Friday, February 27, 2009

LENT>>don't just give up something, do something!

Display a picture of the death of Christ in your home or office space.

Make a list of ten people you’ll pray for daily during Lent.

Memorize Bible verses about Jesus’ sacrifice, recite them when saying family grace.

Make a table-top Easter Egg tree (the egg represents new life) with Christian symbols.

Display a palm cross in your home or on your front door, and/or a banner proclaiming the victory of Christ.

Observe a family Passover Seder or foot-washing in your home; include singing.

Construct a crown of thorns for display and contemplation.

Pin sequins on a thick candle; on one side, a cross, on the other, spell out JOY.

Make (or buy) hot cross buns.

Play a recording of Handel’s Messiah or attend a sacred music concert.

Read a devotional book; give one to a friend.

Participate in a small group Bible study; carry your Bible with you.

Give up something pleasurable during Lent to show repentance for your sins. This is not to gain favor with God but to show we’re under His Lordship and we identify with our Savior’s sufferings.

Wear religious jewelry as an expression of your faith.

Visit an art gallery, taking special note of its sacred art.

Set aside a day for prayer and fasting.

Monday, February 23, 2009

Choices - Changes

Our choices reveal what we truly are. Our choices affect our outcomes. We become unwell when we act irresponsibly. Behavior is controllable—things don’t “just happen.” Becoming well means learning to live a disciplined life.

Many things that provide pleasure cannot provide happiness. For happiness we need God, and the company of fellow believers. We may feel better with artificial means, but only in God can we overcome life’s hurts. Our discomfort in life stems from our choices; lifestyles don’t choose us. We’re either the recipients of our good choices or the victims of our bad choices. We can choose something better: God’s will. God alone can help us start a new life.

Monday, February 16, 2009

Didn't you ask?

At a local coffee shop one of the regulars mentioned that he knew John Updike; he used to see him regularly at his home here in the North Shore.
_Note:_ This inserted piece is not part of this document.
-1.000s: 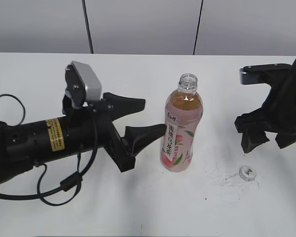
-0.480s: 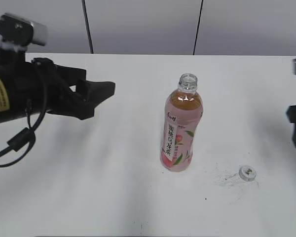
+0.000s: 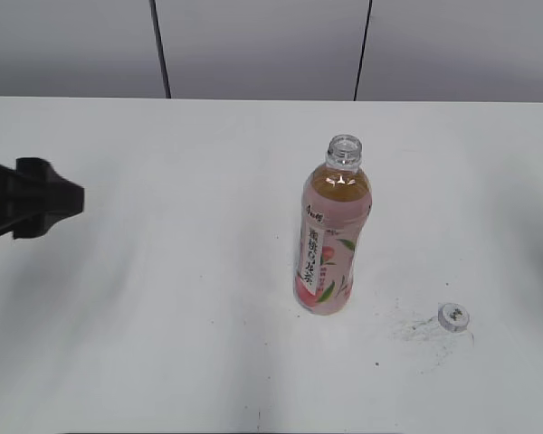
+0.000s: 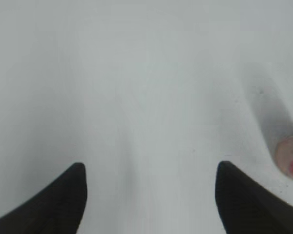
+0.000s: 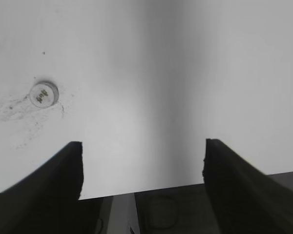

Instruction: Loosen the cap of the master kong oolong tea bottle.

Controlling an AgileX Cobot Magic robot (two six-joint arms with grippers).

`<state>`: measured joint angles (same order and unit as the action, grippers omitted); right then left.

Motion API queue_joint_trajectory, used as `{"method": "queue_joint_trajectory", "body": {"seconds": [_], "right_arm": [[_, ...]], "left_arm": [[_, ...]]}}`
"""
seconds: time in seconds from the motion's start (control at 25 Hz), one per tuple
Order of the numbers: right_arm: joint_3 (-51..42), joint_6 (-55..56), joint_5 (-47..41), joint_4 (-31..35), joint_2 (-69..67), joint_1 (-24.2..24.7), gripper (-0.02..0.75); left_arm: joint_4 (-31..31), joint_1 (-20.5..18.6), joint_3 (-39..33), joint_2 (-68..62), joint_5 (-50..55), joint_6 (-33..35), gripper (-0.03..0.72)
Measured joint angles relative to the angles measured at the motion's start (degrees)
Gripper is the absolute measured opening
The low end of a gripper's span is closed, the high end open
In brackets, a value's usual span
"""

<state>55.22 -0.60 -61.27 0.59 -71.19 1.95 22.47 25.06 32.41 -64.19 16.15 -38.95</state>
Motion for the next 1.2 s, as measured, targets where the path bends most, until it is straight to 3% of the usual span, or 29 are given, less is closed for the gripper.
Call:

I was impressed, and asked if he'd discussed Updike's books. "No, I never did, and I never read any of his books." Now I suppose this was good for Updike, to have an acquaintence who wasn't wanting to know about his literary style, yet I admit it would have been fascinating to spend time with him. This got me to thinking about prayer. We have access to God, yet we don't take advantage of this privilege like we should. We could at least spend time in God's presence, but normally we mostly pray when we want something. I'm convinced that even among devoted believers prayer is easier for some than others. There's lots of ways to pray, and some work better for some than others. I prefer to write my prayers, which helps me to better focus and concentrate and say what I really mean. This works, but I ought to do it more, be more consistent--especially when I simply want to spend time with my Lord.

Wednesday, February 4, 2009

Affection for God

We love God...or at least we try to. CS Lewis noted, "God's love for us is a much safer subject to think about than our love for Him." If we're honest with ourselves, we'll have to admit we usually love a lot of other stuff more than God. We may be faithful to church, but do we have a passion for God?

Jonathan Edwards pointed out: "As there is no true religion where there is nothing else but affection, so there is no true religion where there is no religious affection." It's possible to have zeal yet lack true faith that transforms one's outlook and lifestyle.

Are we inclined toward God? Do we delight in God's glory and majesty? The affection we have for God now is a foretaste of our heavenly happiness.